[ClusterLabs] resource fails manual failover

Tue Dec 12 10:17:13 EST 2023

On Tue, 2023-12-12 at 16:50 +0300, Artem wrote:
> Is there a detailed explanation for resource monitor and start
> timeouts and intervals with examples, for dummies?
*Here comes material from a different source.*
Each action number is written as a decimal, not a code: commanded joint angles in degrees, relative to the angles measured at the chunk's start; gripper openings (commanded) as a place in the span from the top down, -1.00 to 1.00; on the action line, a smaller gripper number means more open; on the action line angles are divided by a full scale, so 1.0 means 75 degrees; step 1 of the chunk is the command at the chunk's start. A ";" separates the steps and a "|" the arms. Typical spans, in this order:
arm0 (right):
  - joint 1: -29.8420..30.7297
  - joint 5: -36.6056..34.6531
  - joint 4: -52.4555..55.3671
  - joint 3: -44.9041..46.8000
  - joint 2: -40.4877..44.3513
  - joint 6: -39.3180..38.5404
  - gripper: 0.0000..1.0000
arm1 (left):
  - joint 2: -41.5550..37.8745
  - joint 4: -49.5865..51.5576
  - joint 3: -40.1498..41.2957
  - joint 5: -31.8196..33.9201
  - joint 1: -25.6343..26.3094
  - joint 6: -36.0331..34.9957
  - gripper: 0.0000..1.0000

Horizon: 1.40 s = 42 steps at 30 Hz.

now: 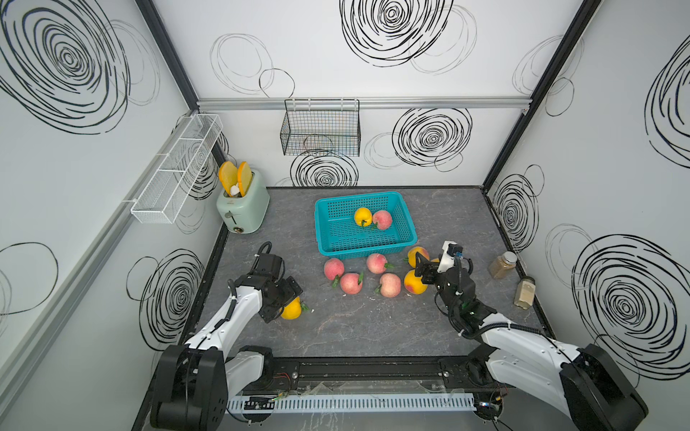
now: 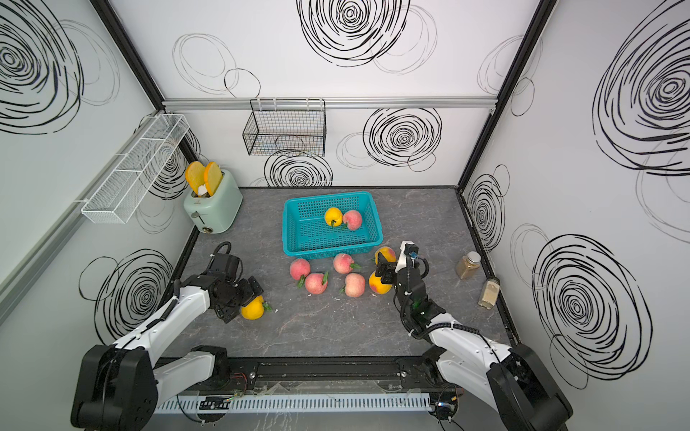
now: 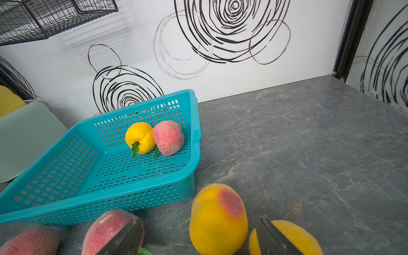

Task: Put the peaches into the basket
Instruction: Pick up the peach from the center of the board.

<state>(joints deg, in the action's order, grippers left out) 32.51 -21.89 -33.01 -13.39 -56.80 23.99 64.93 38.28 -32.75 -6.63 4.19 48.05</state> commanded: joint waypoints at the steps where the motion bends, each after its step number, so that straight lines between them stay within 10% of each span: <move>1: 0.0051 -0.0085 -0.0051 -0.0113 -0.0048 0.0001 -0.70 | -0.0042 0.0018 0.0191 0.0087 0.0107 0.0190 -0.97; 42: 0.0049 -0.0114 -0.0022 -0.0096 0.0002 -0.0011 -0.70 | -0.0021 -0.0066 -0.0172 0.0141 0.0543 -0.0197 -0.85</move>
<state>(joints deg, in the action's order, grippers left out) 32.51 -21.89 -33.01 -13.39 -57.28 23.99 63.66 38.61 -32.58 -4.95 7.73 47.53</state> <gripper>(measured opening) 0.849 0.930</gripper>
No, though Pacemaker Explained has some reference information:

https://clusterlabs.org/pacemaker/doc/2.1/Pacemaker_Explained/singlehtml/index.html#resource-operations

> 
> my resource configured s follows:
> [root at lustre-mds1 ~]# pcs resource show MDT00
> Warning: This command is deprecated and will be removed. Please use
> 'pcs resource config' instead.
> Resource: MDT00 (class=ocf provider=heartbeat type=Filesystem)
>   Attributes: MDT00-instance_attributes
>     device=/dev/mapper/mds00
>     directory=/lustre/mds00
>     force_unmount=safe
>     fstype=lustre
>   Operations:
>     monitor: MDT00-monitor-interval-20s
>       interval=20s
>       timeout=40s
>     start: MDT00-start-interval-0s
>       interval=0s
>       timeout=60s
>     stop: MDT00-stop-interval-0s
>       interval=0s
>       timeout=60s
> 
> I issued manual failover with the following commands:
> crm_resource --move -r MDT00 -H lustre-mds1
> 
> resource tried but returned back with the entries in pacemaker.log
> like these:
> Dec 12 15:53:23  Filesystem(MDT00)[1886100]:    INFO: Running start
> for /dev/mapper/mds00 on /lustre/mds00
> Dec 12 15:53:45  Filesystem(MDT00)[1886100]:    ERROR: Couldn't mount
> device [/dev/mapper/mds00] as /lustre/mds00
> 
> tried again with the same result:
> Dec 12 16:11:04  Filesystem(MDT00)[1891333]:    INFO: Running start
> for /dev/mapper/mds00 on /lustre/mds00
> Dec 12 16:11:26  Filesystem(MDT00)[1891333]:    ERROR: Couldn't mount
> device [/dev/mapper/mds00] as /lustre/mds00
> 
> Why it cannot move?

The error is outside the cluster software, in the mount attempt itself.
The resource agent logged the ERROR above, so if you can't find more
information in the system logs you may want to look at the agent code
to see what it's doing around that message.

> 
> Does this 20 sec interval (between start and error) have anything to
> do with monitor interval settings?

No. The monitor interval says when to schedule another recurring
monitor check after the previous one completes. The first monitor isn't
scheduled until after the start succeeds.

> 
> [root at lustre-mgs ~]# pcs constraint show --full
> Location Constraints:
>   Resource: MDT00
>     Enabled on:
>       Node: lustre-mds1 (score:100) (id:location-MDT00-lustre-mds1-
> 100)
>       Node: lustre-mds2 (score:100) (id:location-MDT00-lustre-mds2-
> 100)
>     Disabled on:
>       Node: lustre-mgs (score:-INFINITY) (id:location-MDT00-lustre-
> mgs--INFINITY)
>       Node: lustre1 (score:-INFINITY) (id:location-MDT00-lustre1
> --INFINITY)
>       Node: lustre2 (score:-INFINITY) (id:location-MDT00-lustre2
> --INFINITY)
>       Node: lustre3 (score:-INFINITY) (id:location-MDT00-lustre3
> --INFINITY)
>       Node: lustre4 (score:-INFINITY) (id:location-MDT00-lustre4
> --INFINITY)
> Ordering Constraints:
>   start MGT then start MDT00 (kind:Optional) (id:order-MGT-MDT00-
> Optional)
>   start MDT00 then start OST1 (kind:Optional) (id:order-MDT00-OST1-
> Optional)
>   start MDT00 then start OST2 (kind:Optional) (id:order-MDT00-OST2-
> Optional)
> 
> with regards to ordering constraint: OST1 and OST2 are started now,
> while I'm exercising MDT00 failover.
> 
-- 
Ken Gaillot <kgaillot at redhat.com>